Fraser: So as I mentioned, you know we’re still reporting on stories and we did one, like, must have been like six months ago about “Astronomers Narrow In, Decide, Calculate the Most Accurate Measurement for the Expansion of the Universe Ever,” and then, you know that number you just quoted, so you know… how big are the error bars now? How much farther do they have to go to really get to the bottom of this?

Pamela: It depends on which way that you look. So some of them have 15% error, some of them have 5% error, but what’s awesome is that all of these overlapping error bars are, in fact, overlapping, so when you put all of the pieces together, it looks like we’re probably good to +/- three km/sec/megaparsec, which is kind of awesome.

Fraser: It’s pretty amazing. Hubble would really appreciate that precision.

Pamela: Yes.

Fraser: Since he was probably off by a factor of 10, but…cool! Alright, cool! And so as you mentioned, next up we’re going to talk about the cosmological constant, which is Einstein’s biggest blunder. Way to go, Einstein.

Pamela: Blunder and discovery.

Fraser: Blunder and discovery. Well, thank you very much, Pamela.

Pamela: OK, I’ll talk to you later.

Fraser: Talk to you next week. Bye.

Pamela: Bye-bye.

This transcript is not an exact match to the audio file.
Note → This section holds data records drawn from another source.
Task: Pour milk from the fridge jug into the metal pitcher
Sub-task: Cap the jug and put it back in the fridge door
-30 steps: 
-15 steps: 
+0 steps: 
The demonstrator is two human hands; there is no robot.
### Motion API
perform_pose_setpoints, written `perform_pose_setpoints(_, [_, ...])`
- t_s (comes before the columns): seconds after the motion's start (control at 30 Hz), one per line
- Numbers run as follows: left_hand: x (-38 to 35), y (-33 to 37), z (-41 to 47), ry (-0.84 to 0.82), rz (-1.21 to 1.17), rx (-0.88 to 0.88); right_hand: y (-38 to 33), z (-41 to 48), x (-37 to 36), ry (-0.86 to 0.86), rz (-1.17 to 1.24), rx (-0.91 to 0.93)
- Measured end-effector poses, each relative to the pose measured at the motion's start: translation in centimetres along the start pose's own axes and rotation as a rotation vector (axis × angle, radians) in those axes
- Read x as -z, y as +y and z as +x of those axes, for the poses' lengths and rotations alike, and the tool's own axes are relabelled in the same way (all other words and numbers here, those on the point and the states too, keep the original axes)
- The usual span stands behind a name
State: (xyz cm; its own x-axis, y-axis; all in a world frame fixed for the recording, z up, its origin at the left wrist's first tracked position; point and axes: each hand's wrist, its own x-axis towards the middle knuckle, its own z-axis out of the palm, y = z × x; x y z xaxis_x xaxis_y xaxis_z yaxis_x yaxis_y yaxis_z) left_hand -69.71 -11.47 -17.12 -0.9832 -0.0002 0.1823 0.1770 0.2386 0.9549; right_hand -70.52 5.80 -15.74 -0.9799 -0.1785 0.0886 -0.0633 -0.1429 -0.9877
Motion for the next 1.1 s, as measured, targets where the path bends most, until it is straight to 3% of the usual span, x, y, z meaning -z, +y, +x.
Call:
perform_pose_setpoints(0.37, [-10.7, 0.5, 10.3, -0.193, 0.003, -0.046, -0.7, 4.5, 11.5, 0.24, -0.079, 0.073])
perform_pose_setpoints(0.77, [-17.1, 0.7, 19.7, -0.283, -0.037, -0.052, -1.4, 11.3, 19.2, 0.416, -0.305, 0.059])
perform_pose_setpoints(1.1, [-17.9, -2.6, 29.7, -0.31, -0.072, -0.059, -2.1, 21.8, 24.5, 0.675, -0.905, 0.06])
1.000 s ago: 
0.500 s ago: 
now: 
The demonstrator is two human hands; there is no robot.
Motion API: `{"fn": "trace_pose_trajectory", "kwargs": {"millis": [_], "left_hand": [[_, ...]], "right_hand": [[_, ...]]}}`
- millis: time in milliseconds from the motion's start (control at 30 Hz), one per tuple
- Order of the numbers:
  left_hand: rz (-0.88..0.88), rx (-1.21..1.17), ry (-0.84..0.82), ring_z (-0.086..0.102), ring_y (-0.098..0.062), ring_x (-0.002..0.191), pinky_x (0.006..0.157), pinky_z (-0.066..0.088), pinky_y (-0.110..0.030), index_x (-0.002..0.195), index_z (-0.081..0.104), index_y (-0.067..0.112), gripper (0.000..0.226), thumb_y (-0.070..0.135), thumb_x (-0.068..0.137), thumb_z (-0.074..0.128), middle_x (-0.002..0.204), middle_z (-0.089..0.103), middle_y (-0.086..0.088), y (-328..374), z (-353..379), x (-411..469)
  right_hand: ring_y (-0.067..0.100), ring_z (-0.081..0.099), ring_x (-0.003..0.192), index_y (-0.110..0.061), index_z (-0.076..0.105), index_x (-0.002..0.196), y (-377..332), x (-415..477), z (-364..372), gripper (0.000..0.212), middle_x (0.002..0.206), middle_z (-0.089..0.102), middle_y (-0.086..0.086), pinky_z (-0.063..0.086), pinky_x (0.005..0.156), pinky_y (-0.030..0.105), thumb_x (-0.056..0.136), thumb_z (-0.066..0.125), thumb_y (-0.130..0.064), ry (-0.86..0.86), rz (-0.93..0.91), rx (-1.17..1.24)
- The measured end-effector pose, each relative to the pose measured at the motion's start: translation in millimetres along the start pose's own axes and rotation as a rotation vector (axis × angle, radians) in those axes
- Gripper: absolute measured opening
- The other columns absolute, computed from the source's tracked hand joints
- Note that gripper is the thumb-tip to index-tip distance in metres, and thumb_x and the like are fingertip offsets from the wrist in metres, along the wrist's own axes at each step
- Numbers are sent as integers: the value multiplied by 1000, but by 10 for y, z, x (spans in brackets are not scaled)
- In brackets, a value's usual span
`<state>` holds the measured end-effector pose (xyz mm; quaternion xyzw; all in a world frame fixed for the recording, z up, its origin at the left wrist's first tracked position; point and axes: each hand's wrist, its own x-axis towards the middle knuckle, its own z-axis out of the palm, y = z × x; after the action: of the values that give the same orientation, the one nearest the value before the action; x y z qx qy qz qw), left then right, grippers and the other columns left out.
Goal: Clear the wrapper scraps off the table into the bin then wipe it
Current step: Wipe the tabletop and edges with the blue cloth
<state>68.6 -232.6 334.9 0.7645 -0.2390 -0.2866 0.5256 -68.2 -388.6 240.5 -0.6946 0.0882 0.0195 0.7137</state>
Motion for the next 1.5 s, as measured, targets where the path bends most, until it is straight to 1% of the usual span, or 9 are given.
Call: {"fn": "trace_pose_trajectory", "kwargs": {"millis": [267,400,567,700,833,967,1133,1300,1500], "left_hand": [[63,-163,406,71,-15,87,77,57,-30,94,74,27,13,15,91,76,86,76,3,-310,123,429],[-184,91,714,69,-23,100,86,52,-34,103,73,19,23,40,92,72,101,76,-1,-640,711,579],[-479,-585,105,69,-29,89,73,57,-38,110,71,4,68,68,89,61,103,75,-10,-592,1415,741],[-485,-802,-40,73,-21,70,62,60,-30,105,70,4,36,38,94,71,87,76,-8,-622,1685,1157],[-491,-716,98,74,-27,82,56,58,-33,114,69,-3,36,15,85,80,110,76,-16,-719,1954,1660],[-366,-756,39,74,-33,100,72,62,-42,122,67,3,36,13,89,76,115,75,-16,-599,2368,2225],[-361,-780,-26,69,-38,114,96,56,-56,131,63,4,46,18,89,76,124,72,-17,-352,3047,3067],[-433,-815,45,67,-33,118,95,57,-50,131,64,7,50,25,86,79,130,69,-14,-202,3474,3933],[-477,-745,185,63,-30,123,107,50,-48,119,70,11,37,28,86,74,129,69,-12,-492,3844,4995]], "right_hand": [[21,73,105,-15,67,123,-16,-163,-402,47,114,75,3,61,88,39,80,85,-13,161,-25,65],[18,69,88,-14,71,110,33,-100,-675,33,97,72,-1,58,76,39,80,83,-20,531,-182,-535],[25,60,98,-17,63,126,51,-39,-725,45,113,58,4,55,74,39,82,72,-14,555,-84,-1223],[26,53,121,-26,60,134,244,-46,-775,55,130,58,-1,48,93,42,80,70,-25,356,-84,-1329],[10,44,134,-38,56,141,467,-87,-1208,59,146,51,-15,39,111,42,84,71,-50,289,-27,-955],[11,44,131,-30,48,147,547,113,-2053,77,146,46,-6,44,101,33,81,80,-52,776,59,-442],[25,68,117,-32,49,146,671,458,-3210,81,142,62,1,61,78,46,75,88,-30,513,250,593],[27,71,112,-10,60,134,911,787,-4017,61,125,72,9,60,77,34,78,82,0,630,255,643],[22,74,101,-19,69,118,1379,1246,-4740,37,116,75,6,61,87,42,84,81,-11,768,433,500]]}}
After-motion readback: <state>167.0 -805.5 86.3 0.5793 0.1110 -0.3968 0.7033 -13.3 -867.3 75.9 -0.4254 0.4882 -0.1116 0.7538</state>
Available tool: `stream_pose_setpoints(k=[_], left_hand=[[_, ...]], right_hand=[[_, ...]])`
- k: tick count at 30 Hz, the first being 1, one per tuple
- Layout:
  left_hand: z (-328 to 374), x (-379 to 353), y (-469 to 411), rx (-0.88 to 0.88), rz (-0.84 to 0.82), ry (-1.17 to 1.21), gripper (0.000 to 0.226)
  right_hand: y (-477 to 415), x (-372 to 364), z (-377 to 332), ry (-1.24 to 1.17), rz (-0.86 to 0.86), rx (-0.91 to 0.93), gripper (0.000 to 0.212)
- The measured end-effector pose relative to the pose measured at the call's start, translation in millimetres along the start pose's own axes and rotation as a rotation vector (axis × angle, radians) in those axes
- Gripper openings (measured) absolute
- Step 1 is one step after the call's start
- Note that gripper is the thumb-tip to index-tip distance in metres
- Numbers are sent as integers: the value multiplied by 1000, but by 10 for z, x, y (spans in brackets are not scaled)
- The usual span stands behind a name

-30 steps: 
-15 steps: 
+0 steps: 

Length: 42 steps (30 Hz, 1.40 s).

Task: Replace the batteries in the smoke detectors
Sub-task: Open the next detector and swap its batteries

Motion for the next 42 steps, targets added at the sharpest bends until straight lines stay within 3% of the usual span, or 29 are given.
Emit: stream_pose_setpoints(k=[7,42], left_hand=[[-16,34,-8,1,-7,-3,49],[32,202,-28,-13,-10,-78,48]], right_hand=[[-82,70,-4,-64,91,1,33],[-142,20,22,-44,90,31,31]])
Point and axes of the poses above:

It has been edited for clarity.

5 Responses to “Ep. 279 Hubble Constant”

  1. llewelly says:

    The mp3 link in the rss feed is wrong.
    It is http://feedproxy.google.com/~r/astronomycast/~5/4IkqBj3iRzs/AstroCast-120917.mp3 (from a few months ago).

  2. llewelly says:

    ok, thank you, now I see the right link in the rss feed. ( http://feedproxy.google.com/~r/astronomycast/~5/QKi5Pwnt8Uw/AstroCast-121105.mp3 )

  3. John says:

    Hi, do you think you could do a show on Patrick Moore?

  4. Rick Evans says:

    Even in science, grammar counts. A professor should never say “Me and the horse …”. Come on, Dr. Pam. Be a role model and watch your tongue.

  5. martin says:

    I read that some people think the red shift is caused by a change in the rate time passes. Maybe a show about time and the different effects that cause time to slow down (or speed up).

    What effect did the inflation of the universe have on the passage of time (at the time?)